Nel verdetto il giudice ha scritto che la giornalista – difesa da legali filippini e stranieri, tra cui Amal Clooney – non aveva portato prove delle sue accuse contro Keng, aggiungendo che la libertà di stampa «non può essere usata come una protezione» contro il reato di diffamazione. Non si è fatta attendere la risposta della stessa Ressa, che ha parlato con i cronisti presenti fuori dall’aula giudiziaria: «Questa sentenza non riguarda solo Rappler, riguarda ognuno di noi.
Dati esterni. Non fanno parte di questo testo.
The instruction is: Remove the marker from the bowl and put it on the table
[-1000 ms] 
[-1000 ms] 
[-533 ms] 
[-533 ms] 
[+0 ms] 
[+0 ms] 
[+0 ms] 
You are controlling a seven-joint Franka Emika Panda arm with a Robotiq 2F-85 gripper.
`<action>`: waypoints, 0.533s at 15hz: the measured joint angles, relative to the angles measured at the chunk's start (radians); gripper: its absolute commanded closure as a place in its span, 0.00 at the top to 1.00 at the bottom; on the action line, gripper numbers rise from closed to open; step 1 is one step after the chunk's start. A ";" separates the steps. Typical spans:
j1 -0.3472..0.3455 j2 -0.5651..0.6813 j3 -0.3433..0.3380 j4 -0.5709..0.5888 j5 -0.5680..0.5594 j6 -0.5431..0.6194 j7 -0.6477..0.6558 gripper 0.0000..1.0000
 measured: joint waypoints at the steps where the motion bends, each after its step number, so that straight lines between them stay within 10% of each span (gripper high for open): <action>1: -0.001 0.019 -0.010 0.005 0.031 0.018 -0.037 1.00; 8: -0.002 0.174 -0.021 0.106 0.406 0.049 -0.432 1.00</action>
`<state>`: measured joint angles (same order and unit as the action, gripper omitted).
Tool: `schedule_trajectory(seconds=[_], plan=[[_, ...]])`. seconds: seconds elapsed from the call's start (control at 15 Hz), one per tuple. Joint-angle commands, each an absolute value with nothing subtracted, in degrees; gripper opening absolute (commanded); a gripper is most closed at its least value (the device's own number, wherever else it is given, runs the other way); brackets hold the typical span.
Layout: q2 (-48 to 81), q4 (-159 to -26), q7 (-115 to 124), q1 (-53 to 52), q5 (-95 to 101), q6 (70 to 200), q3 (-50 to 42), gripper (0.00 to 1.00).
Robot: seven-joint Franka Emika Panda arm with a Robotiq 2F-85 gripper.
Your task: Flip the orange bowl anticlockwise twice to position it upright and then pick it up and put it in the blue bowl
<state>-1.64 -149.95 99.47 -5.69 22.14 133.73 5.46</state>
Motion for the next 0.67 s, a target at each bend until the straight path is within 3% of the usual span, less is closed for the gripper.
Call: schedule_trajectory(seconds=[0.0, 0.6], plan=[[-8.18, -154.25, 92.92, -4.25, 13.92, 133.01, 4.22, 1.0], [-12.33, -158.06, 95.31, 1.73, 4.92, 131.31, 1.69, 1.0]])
La libertà di stampa è il fondamento di ogni singolo diritto che avete come cittadini filippini».
La condanna di Maria Ressa ha subito scatenato la reazione delle organizzazioni dei giornalisti e dei diritti umani. «È l’ennesimo abuso di Duterte, che manipola le leggi per perseguitare voci critiche e rispettate dai media – ha detto Phil Robertson, a capo di Human Rights Watch Asia – Il caso Rappler si ripercuoterà non solo sulle Filippine ma in molti paesi». Da tempo a Manila si respira un clima intimidatorio nei confronti della stampa («Solo perché sei un giornalista, non vuol dire che non puoi essere assassinato», ripete spesso Duterte), tanto che l’editore dell’influente Inquirer si è visto costretto a vendere il giornale a un imprenditore vicino al presidente, mentre ABS-CBN ha ricevuto un ordine di chiusura dopo il mancato rinnovo della licenza commerciale.
La fondatrice di Rappler ha spesso denunciato l’uso dei social media come arma contro la libera informazione e le minacce di morte rivolte contro di lei e i suoi collaboratori. Il suo sito è stato perseguitato per diversi capi di imputazione, che vanno dall’evasione fiscale alla violazione della legge sulla composizione della proprietà dei media. Tutte accuse che Ressa respinge come tentativi di imbavagliare una voce libera. Il tema della legittimità del carcere per i giornalisti riconosciuti colpevoli di diffamazione è dibattuto in tutto il mondo, Italia inclusa: solo pochi giorni fa la Corte costituzionale ha rinviato di un anno la decisione sulla legittimità della legge in materia, per dare al Parlamento il tempo di «intervenire con una nuova disciplina».